### TASK OBJECTIVE
Every line with "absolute" in it must be copied from the data.

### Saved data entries
-----
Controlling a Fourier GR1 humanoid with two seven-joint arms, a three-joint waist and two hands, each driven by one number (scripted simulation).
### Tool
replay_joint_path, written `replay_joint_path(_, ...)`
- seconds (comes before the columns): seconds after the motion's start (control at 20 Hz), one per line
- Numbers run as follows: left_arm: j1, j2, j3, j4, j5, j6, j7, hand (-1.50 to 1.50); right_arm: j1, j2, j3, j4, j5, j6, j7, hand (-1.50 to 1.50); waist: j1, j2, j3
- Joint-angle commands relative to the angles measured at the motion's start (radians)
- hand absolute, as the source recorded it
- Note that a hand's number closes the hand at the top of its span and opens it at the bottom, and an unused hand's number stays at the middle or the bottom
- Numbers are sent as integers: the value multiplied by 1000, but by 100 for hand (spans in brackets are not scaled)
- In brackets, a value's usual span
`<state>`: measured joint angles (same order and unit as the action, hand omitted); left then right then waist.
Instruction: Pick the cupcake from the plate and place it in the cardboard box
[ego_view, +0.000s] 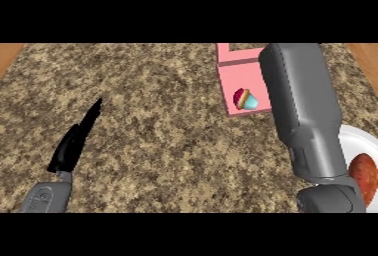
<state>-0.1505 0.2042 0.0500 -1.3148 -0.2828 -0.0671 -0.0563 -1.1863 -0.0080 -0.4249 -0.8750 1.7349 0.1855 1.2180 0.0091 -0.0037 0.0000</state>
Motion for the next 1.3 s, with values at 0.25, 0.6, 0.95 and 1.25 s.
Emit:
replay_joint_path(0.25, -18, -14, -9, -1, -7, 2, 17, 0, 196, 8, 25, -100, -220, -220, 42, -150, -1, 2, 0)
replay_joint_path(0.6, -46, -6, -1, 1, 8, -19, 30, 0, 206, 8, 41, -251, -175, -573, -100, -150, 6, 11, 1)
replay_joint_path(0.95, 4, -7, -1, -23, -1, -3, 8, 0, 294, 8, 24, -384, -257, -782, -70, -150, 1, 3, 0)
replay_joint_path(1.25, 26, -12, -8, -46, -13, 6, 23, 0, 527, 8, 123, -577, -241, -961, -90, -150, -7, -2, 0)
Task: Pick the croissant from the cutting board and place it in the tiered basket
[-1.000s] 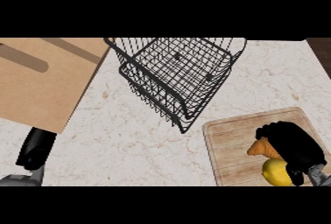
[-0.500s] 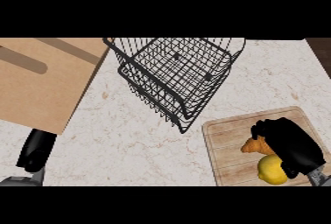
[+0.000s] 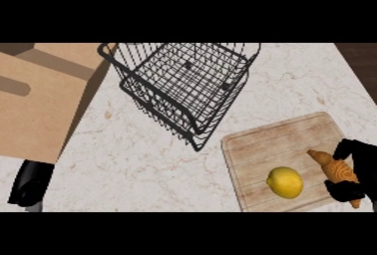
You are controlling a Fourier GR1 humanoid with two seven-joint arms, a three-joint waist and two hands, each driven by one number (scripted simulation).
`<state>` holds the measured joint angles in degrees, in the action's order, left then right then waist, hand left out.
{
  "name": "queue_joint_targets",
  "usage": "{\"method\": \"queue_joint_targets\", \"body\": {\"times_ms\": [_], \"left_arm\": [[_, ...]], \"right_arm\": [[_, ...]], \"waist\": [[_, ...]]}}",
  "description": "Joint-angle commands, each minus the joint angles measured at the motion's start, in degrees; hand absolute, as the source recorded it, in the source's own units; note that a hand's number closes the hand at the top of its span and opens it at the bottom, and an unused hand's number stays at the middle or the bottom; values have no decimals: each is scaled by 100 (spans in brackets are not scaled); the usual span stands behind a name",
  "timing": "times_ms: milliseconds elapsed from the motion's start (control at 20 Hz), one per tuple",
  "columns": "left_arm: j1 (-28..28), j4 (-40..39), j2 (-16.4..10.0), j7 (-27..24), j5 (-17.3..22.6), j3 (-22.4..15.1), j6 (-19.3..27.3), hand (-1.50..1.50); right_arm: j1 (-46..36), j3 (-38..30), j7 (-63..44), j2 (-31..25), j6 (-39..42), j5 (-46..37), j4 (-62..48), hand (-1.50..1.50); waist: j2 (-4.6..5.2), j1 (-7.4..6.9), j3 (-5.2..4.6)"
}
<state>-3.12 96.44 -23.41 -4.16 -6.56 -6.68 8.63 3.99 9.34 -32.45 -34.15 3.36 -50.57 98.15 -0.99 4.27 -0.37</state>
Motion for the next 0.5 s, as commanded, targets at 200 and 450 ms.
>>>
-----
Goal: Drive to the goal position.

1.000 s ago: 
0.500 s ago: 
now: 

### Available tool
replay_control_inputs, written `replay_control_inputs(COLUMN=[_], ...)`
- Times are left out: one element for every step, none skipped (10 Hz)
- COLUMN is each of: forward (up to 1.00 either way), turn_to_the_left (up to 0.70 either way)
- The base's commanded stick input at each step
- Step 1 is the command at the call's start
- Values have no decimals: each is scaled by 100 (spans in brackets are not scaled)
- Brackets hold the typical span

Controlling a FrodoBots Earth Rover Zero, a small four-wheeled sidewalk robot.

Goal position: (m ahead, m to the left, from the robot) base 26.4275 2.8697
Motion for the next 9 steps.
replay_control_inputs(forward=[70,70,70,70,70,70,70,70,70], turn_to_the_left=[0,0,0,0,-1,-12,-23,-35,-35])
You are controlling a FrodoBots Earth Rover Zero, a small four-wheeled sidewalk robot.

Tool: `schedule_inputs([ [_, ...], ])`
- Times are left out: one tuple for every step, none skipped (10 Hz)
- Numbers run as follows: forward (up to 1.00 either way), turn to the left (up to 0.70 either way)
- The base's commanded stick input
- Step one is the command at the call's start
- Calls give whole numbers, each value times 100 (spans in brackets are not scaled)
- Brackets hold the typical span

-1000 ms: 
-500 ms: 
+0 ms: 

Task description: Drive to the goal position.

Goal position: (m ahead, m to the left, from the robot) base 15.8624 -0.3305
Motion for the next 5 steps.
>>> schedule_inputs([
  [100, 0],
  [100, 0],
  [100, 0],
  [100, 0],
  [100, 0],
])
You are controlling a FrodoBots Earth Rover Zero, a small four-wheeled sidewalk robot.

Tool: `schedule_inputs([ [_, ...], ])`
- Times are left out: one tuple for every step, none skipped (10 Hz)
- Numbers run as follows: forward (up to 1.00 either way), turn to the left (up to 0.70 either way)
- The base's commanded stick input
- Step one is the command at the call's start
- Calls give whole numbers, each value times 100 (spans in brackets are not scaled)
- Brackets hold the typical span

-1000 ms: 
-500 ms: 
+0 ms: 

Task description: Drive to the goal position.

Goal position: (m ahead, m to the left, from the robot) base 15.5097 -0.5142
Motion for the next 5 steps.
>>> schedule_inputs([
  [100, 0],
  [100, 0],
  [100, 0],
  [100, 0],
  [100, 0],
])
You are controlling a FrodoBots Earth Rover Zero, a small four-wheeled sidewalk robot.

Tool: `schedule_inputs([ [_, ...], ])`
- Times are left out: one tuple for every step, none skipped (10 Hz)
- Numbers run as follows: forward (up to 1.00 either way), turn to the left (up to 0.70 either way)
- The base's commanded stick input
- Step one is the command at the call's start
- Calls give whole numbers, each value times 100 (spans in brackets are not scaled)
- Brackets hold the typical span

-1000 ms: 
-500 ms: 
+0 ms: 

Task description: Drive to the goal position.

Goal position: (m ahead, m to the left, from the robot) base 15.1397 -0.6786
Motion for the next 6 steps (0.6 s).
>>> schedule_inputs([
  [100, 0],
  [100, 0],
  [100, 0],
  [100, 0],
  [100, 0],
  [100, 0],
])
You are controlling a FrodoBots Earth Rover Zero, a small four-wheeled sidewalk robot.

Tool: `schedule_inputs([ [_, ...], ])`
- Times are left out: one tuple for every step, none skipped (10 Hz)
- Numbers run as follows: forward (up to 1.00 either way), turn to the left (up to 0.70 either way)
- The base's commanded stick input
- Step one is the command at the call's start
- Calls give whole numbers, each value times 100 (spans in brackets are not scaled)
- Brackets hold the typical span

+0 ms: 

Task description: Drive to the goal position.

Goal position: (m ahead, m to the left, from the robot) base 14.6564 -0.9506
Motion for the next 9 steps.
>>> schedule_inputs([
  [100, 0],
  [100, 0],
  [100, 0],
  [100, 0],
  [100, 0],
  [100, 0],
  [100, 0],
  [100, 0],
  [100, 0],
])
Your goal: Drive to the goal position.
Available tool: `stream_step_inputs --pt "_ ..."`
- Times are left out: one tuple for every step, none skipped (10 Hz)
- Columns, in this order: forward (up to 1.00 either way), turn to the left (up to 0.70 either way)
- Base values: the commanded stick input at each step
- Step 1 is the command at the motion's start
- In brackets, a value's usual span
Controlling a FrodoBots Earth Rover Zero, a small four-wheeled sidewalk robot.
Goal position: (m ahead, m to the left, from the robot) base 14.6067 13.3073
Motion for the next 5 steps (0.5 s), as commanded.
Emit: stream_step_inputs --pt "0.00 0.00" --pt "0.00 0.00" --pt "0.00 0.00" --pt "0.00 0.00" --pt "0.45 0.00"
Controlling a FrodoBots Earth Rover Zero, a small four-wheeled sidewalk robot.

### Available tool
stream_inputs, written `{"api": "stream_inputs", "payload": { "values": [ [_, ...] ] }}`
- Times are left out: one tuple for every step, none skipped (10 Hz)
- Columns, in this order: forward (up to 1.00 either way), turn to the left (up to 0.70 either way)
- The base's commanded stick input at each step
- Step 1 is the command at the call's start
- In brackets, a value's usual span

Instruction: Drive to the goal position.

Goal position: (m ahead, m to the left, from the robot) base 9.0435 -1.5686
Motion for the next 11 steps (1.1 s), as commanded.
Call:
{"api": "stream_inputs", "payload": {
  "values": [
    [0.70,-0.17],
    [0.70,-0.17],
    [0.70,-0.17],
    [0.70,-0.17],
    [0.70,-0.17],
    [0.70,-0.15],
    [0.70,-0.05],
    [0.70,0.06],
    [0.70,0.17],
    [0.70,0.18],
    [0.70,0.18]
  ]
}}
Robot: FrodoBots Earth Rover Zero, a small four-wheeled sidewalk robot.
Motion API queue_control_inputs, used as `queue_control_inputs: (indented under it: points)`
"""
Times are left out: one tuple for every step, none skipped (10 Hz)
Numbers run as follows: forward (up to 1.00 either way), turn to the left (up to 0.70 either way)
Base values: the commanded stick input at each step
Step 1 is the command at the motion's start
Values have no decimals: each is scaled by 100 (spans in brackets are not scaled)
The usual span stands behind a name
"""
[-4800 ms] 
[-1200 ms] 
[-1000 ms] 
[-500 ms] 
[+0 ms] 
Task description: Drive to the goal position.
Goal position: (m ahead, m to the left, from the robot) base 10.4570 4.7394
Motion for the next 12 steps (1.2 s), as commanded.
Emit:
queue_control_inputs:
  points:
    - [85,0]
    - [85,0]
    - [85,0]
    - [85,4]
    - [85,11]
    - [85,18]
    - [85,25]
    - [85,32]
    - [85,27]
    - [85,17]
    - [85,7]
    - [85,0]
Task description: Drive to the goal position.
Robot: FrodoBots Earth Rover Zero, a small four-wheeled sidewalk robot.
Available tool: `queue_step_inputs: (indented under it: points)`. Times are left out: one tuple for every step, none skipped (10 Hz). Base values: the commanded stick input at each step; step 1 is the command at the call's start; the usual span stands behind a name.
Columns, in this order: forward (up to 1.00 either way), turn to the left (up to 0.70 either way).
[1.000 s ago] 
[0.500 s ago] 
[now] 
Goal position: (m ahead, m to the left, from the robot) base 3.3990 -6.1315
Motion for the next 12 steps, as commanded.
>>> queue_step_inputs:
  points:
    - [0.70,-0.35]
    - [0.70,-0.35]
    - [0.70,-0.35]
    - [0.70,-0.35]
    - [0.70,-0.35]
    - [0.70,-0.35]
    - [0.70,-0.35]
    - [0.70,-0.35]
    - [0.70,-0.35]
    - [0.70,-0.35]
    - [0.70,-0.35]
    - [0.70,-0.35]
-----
### RESPONSE TO THE EXERCISE
- hand absolute, as the source recorded it
  "description": "Joint-angle commands, each minus the joint angles measured at the motion's start, in degrees; hand absolute, as the source recorded it, in the source's own units; note that a hand's number closes the hand at the top of its span and opens it at the bottom, and an unused hand's number stays at the middle or the bottom; values have no decimals: each is scaled by 100 (spans in brackets are not scaled); the usual span stands behind a name",

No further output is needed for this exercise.